Our experience (matching other researchers [41, 53]) is that bidirectional argument binding is the leading cause of precision loss in a unification-based analysis. This problem can either be solved either by using context sensitivity, or a subset-based analysis. Note that adding context sensitivity to a subset-based analysis has been shown to only provide a marginal increase in precision [55] and can be impractically expensive [103, 102].

• Using a cloning-based context-sensitive analysis can yield far more accurate points-to results than using a static naming scheme for heap and stack objects [92, 103, 140]. The effect is most pronounced in programs that use a large amount of heap allocated data and have few static allocation sites. For example, the 175.vpr, 300.twolf, and 252.eon programs which have simple wrapper functions around malloc that prevent the context-insensitive algorithms from detecting the independence of any memory allocated from these wrappers. While special

purpose tricks [62] can be used to address this problem in limited cases, only full context sen-sitivity can address the problem in its full generality. Note that context sensitive algorithms that name heap objects by their static allocation site will suffer the same precision problems as context-insensitive algorithms for such programs.

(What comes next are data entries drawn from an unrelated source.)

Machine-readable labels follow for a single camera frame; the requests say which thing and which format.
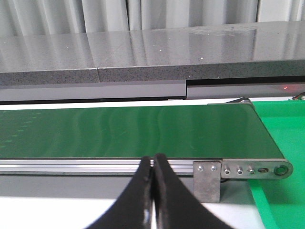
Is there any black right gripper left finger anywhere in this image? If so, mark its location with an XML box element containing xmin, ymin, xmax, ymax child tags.
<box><xmin>88</xmin><ymin>156</ymin><xmax>152</xmax><ymax>229</ymax></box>

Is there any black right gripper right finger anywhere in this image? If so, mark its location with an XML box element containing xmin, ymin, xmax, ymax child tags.
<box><xmin>152</xmin><ymin>154</ymin><xmax>231</xmax><ymax>229</ymax></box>

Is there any aluminium conveyor frame rail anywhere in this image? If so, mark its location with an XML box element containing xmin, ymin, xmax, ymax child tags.
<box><xmin>0</xmin><ymin>158</ymin><xmax>294</xmax><ymax>179</ymax></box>

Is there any green conveyor belt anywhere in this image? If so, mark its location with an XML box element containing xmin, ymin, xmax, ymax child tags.
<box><xmin>0</xmin><ymin>104</ymin><xmax>282</xmax><ymax>159</ymax></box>

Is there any black conveyor drive belt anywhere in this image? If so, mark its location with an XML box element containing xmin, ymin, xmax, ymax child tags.
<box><xmin>226</xmin><ymin>97</ymin><xmax>252</xmax><ymax>104</ymax></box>

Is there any green plastic tray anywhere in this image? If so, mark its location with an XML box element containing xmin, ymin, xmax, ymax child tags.
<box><xmin>247</xmin><ymin>99</ymin><xmax>305</xmax><ymax>229</ymax></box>

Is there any white curtain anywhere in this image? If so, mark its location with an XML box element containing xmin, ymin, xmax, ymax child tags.
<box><xmin>0</xmin><ymin>0</ymin><xmax>305</xmax><ymax>37</ymax></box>

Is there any metal conveyor support bracket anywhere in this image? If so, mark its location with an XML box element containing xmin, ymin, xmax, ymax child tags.
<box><xmin>193</xmin><ymin>160</ymin><xmax>221</xmax><ymax>203</ymax></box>

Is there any grey stone counter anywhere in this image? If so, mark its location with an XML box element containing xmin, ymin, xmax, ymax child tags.
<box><xmin>0</xmin><ymin>21</ymin><xmax>305</xmax><ymax>103</ymax></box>

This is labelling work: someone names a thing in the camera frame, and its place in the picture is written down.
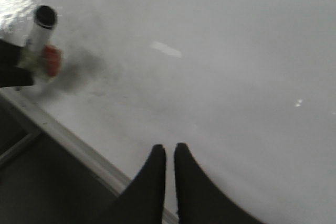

Overall, these numbers show that the raw alias disambiguation precision of DSA is comparable to Andersen’s algorithm in many cases (256.bzip2, 164.gzip, 183.equake, 176.gcc, 129.compress, etc), only occasionally slightly worse (197.parser, 255.vortex), and far better in several (181.mcf, 175.vpr, 186.crafty, 300.twolf, 172.mgrid, fpgrowth, NAMD, etc). Cases where Andersen’s algorithm is more precise than DSA show cases where the precision advantage of a subset-based (instead of unification-base) approach out-weigh the precision advantage of using a context-sensitive (instead of a context-insensitive) approach.